TASK -> For this exercise, write out the full listing that follows exactly and skip its pictures.

DATA EXTRACT ->
:::

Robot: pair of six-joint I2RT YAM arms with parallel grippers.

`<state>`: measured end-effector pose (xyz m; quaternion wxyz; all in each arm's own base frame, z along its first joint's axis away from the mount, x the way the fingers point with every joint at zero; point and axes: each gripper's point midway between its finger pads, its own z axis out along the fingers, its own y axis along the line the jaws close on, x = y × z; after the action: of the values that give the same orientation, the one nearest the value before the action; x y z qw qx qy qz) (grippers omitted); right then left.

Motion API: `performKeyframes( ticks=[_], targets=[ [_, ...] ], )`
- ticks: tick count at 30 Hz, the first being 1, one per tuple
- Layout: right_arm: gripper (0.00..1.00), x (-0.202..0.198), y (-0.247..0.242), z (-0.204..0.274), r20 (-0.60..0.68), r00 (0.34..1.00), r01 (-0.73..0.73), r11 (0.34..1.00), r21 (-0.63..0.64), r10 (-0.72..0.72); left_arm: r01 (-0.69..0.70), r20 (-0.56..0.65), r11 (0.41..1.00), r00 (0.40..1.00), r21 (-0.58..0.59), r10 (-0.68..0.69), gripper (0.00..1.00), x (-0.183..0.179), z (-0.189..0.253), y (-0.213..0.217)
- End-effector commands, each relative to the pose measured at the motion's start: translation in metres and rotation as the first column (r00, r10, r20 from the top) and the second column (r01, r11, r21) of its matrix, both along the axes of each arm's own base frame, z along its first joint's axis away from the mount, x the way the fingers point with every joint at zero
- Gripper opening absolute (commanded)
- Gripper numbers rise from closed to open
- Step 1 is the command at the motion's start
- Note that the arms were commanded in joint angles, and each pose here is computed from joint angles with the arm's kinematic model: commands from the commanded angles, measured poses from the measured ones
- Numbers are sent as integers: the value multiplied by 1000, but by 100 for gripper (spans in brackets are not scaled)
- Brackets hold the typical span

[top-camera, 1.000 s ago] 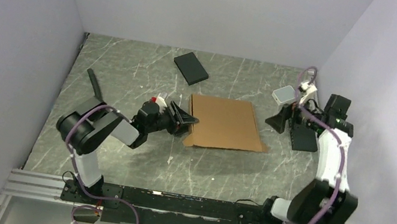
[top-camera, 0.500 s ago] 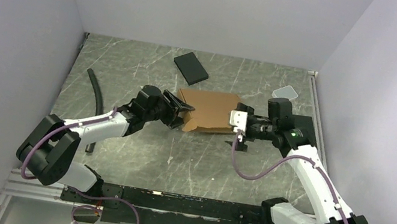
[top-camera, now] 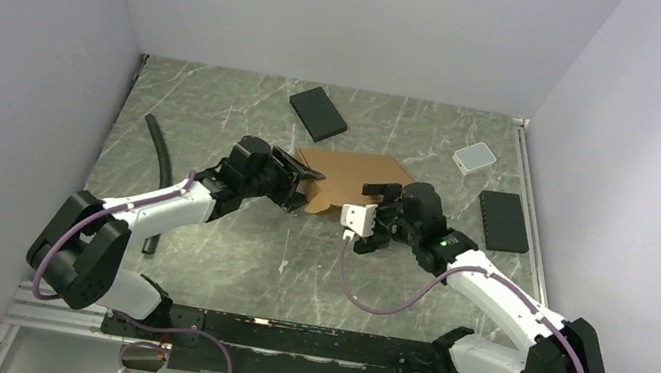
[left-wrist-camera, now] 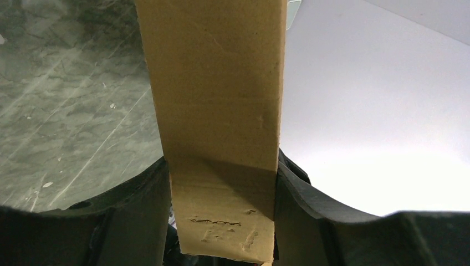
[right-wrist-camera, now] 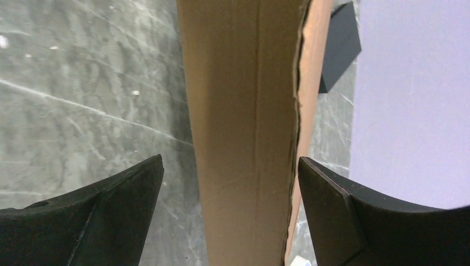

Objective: Fold the paper box

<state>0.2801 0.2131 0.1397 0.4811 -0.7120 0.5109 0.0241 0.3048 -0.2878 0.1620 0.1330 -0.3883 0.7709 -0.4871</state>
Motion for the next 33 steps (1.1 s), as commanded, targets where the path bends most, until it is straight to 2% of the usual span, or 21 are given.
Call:
performKeyframes(
  ticks=[1,5,8,10,12,14,16,19,21,22,25,28,30,31,33],
  targets=[
    [93,26,8,21,193,978,67,996,52,-76,9,24,997,1000,-75,-7,5,2,32,-7],
    [79,28,11,20,237,968,74,995,61,-86,20,32,996,999,-92,-18,7,1,36,-9],
    [60,29,11,24,235,967,81,994,74,-97,24,41,995,999,-101,-20,12,1,39,-9],
    [48,28,11,26,228,968,87,993,81,-103,23,48,994,999,-104,-18,24,-1,41,-8],
    [40,27,11,30,214,971,91,991,96,-110,26,62,995,998,-101,-19,36,-2,44,-7],
    [38,25,12,32,184,976,94,990,109,-113,33,94,996,995,-87,-24,54,-3,52,-4],
    [35,24,13,39,150,981,104,984,144,-126,28,135,998,991,-61,-20,68,-4,61,3],
    [34,20,15,52,70,988,119,971,206,-136,-4,204,1000,979,31,-2,90,-7,75,22],
    [32,17,18,66,17,991,124,959,254,-133,-38,265,993,964,114,6,99,-10,84,42],
    [32,16,17,73,-20,990,137,952,274,-137,-59,299,986,954,155,10,99,-12,89,52],
    [32,13,19,88,-142,982,166,927,336,-124,-117,462,956,886,269,-21,100,-20,113,81],
    [32,10,21,104,-307,947,221,887,406,-96,-164,630,913,767,374,-120,99,-36,136,103],
    [32,11,20,118,-426,902,278,846,456,-66,-181,716,891,670,416,-199,99,-49,144,110],
    [31,12,19,124,-510,859,334,813,477,-54,-190,755,891,618,413,-219,99,-58,151,113],
    [31,15,18,133,-639,769,411,770,488,-6,-195,767,885,597,424,-236,100,-64,143,117]
  ],
)
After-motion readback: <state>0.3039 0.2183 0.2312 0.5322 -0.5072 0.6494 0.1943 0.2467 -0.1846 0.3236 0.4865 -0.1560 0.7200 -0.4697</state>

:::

ANSWER SECTION ->
Robot: pair of six-joint I2RT YAM arms with parallel grippers.

`<state>`: measured end-effector pose (xyz m; quaternion wxyz; all in each arm's own base frame, z along its first joint's axis away from the mount, x the way the fingers point with every joint at zero; point and axes: each gripper's point midway between its finger pads, its own z axis out along the fingers, its own y axis along the line the jaws close on, x = y × z; after the action: of the values that give the same orientation, the one nearest the value before the action; x y z qw qx qy qz) (grippers omitted); right then left.

Motion API: `performKeyframes( ticks=[_], targets=[ [_, ...] ], )`
- ticks: tick count at 30 Hz, the first being 1, one per tuple
- Layout: right_arm: gripper (0.00..1.00), x (-0.202..0.198), y (-0.247..0.242), z (-0.204..0.274), r20 (-0.60..0.68), r00 (0.34..1.00), r01 (-0.73..0.73), r11 (0.34..1.00), r21 (-0.63..0.64), r10 (-0.72..0.72); left_arm: r01 (-0.69..0.70), r20 (-0.56..0.65), r11 (0.41..1.00), r00 (0.40..1.00), r21 (-0.58..0.59), r10 (-0.68..0.69), gripper (0.00..1.00), x (-0.183..0.179), z (-0.189..0.253), y (-0.213..0.217)
- End-effector commands, each relative to the pose measured at the motion's start: translation in metres and rotation as the first column (r00, r10, r20 from the top) and the second column (r01, r11, r21) of its matrix, both along the axes of each arm's own base frame, z along its first joint's axis away from the mount, x the way the fingers point with every joint at zero
- Gripper opening absolute (commanded)
- Gripper numbers rise from closed to open
- Step 1 is the command at the motion's start
- Note that the arms were commanded in joint angles, and each pose here is computed from joint angles with the arm's kinematic model: commands from the commanded angles, measured poses from the measured ones
- Numbers are sent as integers: the value multiplied by 1000, but by 100 for gripper (spans in brackets are not scaled)
- Brackets hold the typical span

[top-camera, 1.000 s ago] 
[top-camera, 0.500 s ago] 
[top-camera, now] 
[left-wrist-camera, now] 
[right-wrist-camera, now] 

Objective: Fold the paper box

<state>0.2801 0.2131 0.1397 0.4811 -0.7120 0.5109 0.0241 0.3048 -0.2878 0.1620 0.1330 -0.3883 0.7709 -0.4871</state>
Motion for the next 33 steps (1.1 s), as commanded, targets where the path bends most, until it is straight to 2% of the usual span, or 21 are given.
Call:
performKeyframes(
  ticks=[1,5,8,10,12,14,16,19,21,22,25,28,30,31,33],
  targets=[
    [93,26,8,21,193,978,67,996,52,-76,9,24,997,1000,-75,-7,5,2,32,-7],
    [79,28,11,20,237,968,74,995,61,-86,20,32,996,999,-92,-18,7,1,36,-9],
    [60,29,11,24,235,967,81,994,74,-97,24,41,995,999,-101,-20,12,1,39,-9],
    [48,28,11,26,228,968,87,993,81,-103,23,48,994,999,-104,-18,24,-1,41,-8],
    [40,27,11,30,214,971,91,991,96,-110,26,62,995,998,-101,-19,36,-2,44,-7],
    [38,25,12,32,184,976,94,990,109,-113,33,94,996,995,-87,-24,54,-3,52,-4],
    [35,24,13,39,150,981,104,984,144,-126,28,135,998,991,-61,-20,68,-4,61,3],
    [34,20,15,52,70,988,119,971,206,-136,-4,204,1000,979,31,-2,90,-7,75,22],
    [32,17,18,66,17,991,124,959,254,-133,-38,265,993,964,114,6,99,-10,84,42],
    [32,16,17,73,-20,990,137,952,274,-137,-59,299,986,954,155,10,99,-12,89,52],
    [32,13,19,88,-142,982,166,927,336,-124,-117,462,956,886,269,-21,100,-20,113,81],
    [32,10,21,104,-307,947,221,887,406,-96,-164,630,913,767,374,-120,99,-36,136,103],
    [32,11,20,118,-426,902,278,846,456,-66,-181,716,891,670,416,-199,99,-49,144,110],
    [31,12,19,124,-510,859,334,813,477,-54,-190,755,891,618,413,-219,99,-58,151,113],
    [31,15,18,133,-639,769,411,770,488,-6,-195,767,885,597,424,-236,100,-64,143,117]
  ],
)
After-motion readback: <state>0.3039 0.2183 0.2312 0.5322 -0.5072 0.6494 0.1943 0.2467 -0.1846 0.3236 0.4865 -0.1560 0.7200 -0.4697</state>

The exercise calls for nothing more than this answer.